## Aim of the task
Go through the material below, find each line with the word "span", and copy those lines.

## Data excerpt

--

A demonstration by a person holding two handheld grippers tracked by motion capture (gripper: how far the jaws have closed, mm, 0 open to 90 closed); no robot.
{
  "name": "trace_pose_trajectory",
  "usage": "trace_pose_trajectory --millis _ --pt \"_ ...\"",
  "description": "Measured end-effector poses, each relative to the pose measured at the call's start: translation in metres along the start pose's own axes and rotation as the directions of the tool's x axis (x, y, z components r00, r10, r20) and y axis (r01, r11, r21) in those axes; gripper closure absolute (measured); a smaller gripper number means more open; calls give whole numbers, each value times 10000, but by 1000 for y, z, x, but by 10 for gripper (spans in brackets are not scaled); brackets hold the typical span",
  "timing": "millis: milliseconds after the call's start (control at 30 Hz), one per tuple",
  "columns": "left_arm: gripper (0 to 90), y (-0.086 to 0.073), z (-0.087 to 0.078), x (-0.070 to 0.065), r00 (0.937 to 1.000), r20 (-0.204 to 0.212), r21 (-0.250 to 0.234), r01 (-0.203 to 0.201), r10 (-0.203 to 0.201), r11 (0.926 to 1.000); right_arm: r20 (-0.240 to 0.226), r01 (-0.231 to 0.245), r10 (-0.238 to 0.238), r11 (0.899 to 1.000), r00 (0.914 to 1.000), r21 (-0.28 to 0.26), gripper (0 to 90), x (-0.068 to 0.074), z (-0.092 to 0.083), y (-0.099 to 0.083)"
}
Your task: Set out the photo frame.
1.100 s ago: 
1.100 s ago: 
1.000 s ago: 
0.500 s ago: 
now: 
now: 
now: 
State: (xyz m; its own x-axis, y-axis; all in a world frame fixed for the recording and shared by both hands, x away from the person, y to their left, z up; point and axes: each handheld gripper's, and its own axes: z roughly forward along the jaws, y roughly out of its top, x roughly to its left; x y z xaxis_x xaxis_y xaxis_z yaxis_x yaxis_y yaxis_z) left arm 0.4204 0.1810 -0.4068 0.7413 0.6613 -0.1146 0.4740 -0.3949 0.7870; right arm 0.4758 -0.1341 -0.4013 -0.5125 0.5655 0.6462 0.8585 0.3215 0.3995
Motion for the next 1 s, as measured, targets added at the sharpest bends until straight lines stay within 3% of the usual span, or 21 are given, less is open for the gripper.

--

## Task result
  "description": "Measured end-effector poses, each relative to the pose measured at the call's start: translation in metres along the start pose's own axes and rotation as the directions of the tool's x axis (x, y, z components r00, r10, r20) and y axis (r01, r11, r21) in those axes; gripper closure absolute (measured); a smaller gripper number means more open; calls give whole numbers, each value times 10000, but by 1000 for y, z, x, but by 10 for gripper (spans in brackets are not scaled); brackets hold the typical span",
Motion for the next 1 s, as measured, targets added at the sharpest bends until straight lines stay within 3% of the usual span, or 21 are given, less is open for the gripper.

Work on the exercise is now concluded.